Every first Friday of the month from September to May, the city of McAllen holds the Art Walk, a family-friendly event on Main Street. Several art galleries, restaurants and shops are open to the public, and attendees are encouraged to visit the McAllen Creative Incubator to meet its tenants and enjoy the exhibitions on display. 

Through Art Walk, “McAllen paves the way for artists to express their artistic passion, increase interest in the arts, and promote awareness in appreciation of all art and culture,” the incubator website says.

This week, Díaz will host an opening reception for their work, which will be exhibited at the incubator until March 25. 

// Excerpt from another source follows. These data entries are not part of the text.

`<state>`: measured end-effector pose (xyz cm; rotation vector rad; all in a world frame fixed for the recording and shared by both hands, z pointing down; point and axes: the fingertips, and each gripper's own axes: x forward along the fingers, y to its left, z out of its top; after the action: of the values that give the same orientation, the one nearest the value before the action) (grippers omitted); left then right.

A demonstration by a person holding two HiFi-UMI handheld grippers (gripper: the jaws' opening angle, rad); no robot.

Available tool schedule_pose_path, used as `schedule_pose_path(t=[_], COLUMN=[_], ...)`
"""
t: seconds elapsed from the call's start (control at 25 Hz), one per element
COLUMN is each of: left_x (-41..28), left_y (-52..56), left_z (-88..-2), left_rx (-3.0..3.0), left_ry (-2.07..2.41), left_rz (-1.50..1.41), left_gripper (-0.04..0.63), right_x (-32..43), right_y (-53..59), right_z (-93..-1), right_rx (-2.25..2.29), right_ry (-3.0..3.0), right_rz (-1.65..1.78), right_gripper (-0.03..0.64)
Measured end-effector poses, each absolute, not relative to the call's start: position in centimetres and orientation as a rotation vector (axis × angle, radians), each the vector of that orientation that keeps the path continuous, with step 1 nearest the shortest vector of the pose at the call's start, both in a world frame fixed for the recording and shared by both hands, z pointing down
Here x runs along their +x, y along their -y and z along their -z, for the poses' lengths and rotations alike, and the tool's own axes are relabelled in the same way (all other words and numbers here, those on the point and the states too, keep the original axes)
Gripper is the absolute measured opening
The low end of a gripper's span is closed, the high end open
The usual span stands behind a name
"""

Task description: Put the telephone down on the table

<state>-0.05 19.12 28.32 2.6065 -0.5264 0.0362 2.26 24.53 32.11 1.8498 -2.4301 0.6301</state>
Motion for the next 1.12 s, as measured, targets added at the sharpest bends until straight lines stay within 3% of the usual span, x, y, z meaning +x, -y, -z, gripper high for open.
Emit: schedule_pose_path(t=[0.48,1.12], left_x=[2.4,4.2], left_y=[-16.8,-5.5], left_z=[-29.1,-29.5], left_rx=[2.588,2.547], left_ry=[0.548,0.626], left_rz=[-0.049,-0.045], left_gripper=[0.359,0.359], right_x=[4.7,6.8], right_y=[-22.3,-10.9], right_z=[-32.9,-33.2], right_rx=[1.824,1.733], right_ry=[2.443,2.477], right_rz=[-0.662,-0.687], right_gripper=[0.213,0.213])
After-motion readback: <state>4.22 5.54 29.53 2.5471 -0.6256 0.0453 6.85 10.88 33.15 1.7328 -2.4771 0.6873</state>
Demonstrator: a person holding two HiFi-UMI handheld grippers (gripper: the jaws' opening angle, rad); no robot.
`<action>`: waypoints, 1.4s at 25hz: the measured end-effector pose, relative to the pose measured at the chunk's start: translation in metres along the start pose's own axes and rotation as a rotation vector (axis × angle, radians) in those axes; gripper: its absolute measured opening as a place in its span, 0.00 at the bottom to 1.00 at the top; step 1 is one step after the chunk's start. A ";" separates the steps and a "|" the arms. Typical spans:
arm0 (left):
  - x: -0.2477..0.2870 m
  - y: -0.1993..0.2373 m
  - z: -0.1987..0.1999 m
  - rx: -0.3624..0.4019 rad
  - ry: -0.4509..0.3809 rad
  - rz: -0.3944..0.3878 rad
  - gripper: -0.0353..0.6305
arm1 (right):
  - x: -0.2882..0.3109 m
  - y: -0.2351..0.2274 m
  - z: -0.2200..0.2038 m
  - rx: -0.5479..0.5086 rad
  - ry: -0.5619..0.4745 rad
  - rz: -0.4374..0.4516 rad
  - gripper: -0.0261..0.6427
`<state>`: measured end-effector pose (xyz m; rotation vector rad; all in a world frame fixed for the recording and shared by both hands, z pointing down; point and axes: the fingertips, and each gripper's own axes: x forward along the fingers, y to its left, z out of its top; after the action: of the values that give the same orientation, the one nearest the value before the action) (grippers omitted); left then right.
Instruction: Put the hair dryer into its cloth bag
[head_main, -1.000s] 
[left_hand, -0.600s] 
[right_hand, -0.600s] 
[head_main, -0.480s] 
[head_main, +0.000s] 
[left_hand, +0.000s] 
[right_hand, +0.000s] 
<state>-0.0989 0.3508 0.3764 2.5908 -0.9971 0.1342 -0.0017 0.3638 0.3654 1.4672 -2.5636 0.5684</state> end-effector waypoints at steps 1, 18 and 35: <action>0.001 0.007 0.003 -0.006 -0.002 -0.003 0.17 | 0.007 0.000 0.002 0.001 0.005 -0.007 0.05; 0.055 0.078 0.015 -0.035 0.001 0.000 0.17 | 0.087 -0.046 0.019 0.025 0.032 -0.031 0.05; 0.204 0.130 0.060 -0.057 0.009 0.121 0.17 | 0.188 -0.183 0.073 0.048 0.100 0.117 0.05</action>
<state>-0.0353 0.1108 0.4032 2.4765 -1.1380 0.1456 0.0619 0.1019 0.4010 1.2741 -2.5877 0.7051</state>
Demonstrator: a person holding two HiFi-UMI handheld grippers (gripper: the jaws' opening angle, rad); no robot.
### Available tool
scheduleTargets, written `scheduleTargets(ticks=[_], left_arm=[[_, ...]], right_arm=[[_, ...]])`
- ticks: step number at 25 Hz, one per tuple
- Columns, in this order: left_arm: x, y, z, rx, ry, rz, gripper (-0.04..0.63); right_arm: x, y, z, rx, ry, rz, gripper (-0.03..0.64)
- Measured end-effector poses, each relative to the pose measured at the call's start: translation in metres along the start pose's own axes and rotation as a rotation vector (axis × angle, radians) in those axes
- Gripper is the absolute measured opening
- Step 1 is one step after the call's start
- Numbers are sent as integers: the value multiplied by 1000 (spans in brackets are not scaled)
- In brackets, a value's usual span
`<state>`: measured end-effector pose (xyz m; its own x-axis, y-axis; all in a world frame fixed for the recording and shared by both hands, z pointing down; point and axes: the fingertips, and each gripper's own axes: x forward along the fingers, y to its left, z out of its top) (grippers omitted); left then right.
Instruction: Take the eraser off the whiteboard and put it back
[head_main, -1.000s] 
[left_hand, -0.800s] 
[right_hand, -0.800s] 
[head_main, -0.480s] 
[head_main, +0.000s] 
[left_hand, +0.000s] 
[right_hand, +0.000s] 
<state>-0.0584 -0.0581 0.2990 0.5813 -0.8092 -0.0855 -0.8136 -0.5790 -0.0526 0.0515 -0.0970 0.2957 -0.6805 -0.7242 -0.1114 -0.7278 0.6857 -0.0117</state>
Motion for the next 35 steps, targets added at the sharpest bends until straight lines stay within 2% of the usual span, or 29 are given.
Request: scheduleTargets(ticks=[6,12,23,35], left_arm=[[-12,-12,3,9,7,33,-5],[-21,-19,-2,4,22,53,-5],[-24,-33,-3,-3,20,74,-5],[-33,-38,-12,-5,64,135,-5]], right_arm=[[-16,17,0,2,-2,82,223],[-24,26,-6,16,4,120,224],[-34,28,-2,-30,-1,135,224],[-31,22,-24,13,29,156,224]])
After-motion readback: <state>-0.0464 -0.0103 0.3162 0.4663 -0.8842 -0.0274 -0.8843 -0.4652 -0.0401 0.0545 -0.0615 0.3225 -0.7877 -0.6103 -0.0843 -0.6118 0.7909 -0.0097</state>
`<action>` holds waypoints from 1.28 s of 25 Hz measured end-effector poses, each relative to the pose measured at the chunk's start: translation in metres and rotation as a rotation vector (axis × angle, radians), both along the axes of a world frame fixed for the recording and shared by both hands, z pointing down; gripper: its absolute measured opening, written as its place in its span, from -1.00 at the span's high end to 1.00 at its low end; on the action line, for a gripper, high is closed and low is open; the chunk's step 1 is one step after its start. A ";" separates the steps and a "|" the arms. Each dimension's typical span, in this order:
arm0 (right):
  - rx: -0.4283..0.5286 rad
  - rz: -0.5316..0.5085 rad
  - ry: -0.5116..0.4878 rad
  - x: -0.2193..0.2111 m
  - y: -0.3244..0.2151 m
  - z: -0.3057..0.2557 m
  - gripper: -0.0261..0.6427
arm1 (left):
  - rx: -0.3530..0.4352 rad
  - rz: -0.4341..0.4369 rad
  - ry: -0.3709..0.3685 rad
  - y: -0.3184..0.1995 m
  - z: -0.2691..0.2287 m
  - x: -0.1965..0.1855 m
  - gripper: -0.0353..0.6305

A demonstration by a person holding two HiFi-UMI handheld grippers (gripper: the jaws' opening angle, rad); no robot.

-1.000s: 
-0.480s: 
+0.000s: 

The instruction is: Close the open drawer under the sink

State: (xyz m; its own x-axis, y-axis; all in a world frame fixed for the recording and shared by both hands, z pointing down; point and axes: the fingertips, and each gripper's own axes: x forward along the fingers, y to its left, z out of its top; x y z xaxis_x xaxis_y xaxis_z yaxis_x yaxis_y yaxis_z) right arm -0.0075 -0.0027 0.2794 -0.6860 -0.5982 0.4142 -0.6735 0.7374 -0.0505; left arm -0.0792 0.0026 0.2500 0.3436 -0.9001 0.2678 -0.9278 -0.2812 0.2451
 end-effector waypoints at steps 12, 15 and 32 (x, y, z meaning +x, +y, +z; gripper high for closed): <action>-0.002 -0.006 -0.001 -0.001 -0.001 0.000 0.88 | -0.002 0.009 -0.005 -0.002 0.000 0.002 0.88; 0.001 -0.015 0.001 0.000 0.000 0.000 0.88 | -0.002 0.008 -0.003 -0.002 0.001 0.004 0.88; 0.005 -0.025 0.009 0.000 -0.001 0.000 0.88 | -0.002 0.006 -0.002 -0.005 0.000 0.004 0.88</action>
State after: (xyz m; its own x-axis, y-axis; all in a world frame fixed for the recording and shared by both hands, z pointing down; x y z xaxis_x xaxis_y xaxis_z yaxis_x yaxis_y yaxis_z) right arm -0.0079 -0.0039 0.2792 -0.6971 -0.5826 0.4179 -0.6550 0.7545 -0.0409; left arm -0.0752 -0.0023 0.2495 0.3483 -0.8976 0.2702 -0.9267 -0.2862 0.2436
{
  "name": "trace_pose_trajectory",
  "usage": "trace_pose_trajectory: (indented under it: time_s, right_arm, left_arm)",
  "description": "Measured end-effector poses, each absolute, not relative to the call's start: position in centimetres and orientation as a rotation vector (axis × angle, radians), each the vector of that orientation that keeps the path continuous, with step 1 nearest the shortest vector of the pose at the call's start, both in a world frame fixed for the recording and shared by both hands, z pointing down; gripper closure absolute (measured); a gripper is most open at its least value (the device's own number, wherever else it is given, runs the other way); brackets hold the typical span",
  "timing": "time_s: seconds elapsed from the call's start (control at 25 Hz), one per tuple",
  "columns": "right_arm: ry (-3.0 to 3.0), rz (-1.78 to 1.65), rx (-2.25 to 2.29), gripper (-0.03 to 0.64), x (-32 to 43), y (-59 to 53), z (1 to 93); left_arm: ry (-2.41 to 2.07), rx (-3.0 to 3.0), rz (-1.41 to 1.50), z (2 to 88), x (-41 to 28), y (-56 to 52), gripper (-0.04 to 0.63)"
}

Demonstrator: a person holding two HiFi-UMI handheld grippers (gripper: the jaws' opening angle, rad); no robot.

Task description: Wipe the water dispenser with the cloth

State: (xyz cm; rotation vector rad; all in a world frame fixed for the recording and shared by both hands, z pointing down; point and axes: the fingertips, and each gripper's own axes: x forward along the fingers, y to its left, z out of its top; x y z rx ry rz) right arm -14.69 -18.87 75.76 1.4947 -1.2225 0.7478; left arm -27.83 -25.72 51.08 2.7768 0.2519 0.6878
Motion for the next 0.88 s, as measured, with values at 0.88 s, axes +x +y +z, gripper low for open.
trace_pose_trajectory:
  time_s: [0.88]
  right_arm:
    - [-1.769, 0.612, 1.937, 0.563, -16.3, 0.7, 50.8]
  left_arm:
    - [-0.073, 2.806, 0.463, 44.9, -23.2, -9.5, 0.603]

The opening reception will run from 7 p.m. to 10 p.m. Friday.

Dubbed “Collapsed Timelines in Felicitous Space,” the multimedia show will focus on California landscapes and geographical memory.

Díaz will also showcase their latest film: “Sacred Spaces: The Arroyo Seco.” The film will be available to view in the gallery alongside another work called “Compressed Time,” which consists of diary video entries from their time living in California from 2014-2020. 

Another film piece called “Frente a Frente,” which is a dual 16mm projection performance created in 2016 and shot in Death Valley, will also be shown. 

There will be two viewings at 7:20 p.m. and 9:40 p.m. Friday.

“These varied forms of landscape meditations comment on the physical and psychic impressions left within our bodies and memory,” Díaz said about the work. 

For those who can’t make it Friday, the show will be open to the public from 11 a.m. to 5 p.m. Monday through Saturday until March 25.  

Díaz was one of four artists behind MIRAAA Media Festival, which sought to uplift RGV artists using various media forms to show different perspectives of life in the border region. They are also one of the founding members of ENTRE, an artist-run community film center and regional archive. 

Others hosted at the Incubator for this year’s Art Walk include the Sharyland High School Art Department, Black Honey Coffee and Bakery, musical performances by Wavephiles and Sadie Lemon, a performance by RGV Aerial and a vendor art expo organized by Princess Chavez, to name a few.